**EXERCISE DIRECTIONS**
Print only what runs from the line that includes "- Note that" to the end of the listing, word for word, and do not include any pictures.

**DATASET CONTENT**
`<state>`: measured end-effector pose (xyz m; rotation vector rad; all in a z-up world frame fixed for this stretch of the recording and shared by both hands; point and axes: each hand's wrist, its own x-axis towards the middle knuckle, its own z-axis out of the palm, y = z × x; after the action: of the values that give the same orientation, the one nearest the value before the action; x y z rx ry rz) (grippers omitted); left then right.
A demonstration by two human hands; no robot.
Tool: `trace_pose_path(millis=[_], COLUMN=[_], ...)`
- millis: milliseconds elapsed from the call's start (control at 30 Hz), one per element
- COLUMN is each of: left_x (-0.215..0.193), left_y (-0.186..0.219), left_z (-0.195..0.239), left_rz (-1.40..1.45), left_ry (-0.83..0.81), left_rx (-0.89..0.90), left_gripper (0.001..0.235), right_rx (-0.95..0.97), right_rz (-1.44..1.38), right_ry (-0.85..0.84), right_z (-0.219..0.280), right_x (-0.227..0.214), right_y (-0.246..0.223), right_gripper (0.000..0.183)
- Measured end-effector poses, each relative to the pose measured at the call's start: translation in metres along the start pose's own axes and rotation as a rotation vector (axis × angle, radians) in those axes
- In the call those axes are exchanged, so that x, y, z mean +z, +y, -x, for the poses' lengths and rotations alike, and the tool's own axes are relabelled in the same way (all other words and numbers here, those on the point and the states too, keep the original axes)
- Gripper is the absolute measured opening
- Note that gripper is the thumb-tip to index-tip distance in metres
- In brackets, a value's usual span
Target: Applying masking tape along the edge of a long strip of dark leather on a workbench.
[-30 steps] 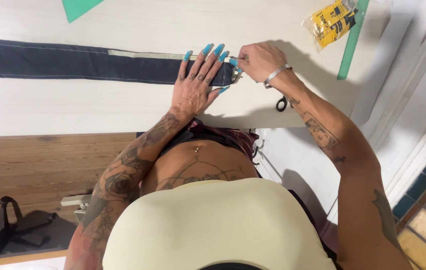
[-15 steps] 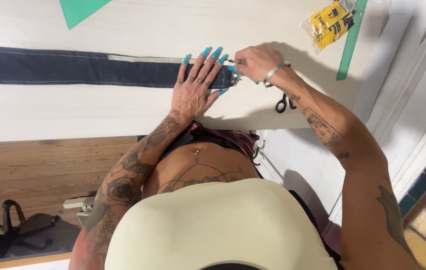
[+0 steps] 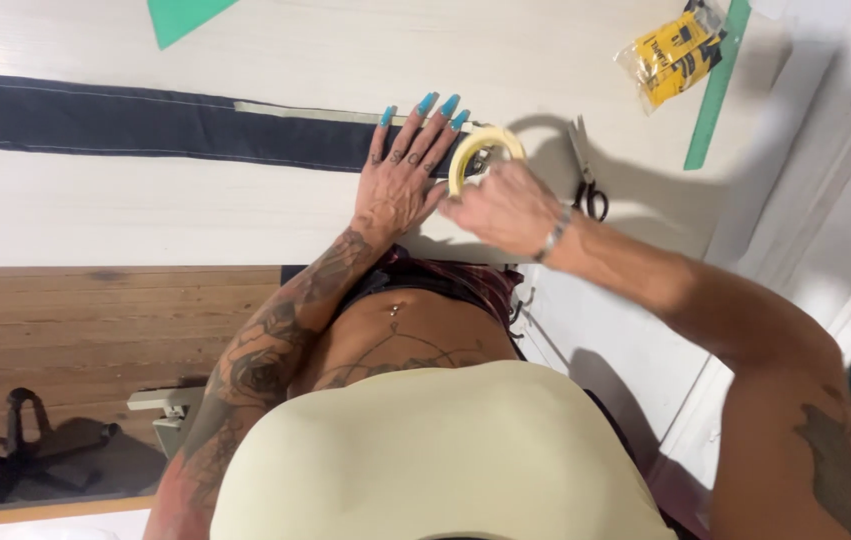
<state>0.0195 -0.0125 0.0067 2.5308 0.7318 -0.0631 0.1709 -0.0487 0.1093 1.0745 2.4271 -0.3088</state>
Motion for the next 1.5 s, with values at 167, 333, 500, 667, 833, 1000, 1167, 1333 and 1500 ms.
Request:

**ANSWER SECTION**
- Note that gripper is the thumb-tip to index-tip distance in metres
- In brackets, a value's usual span
Target: Applying masking tape along the edge of a long strip of dark leather on a workbench.
[-30 steps] 
[-15 steps] 
[+0 steps] 
<state>0.0195 -0.0125 0.0067 2.5308 0.7318 -0.0631 0.1709 -0.0487 0.1093 1.0745 2.4271 -0.3088</state>
Motion for the next 1.5 s, with values at 167, 333, 500, 667, 833, 1000, 1167, 1333 and 1500 ms.
Request:

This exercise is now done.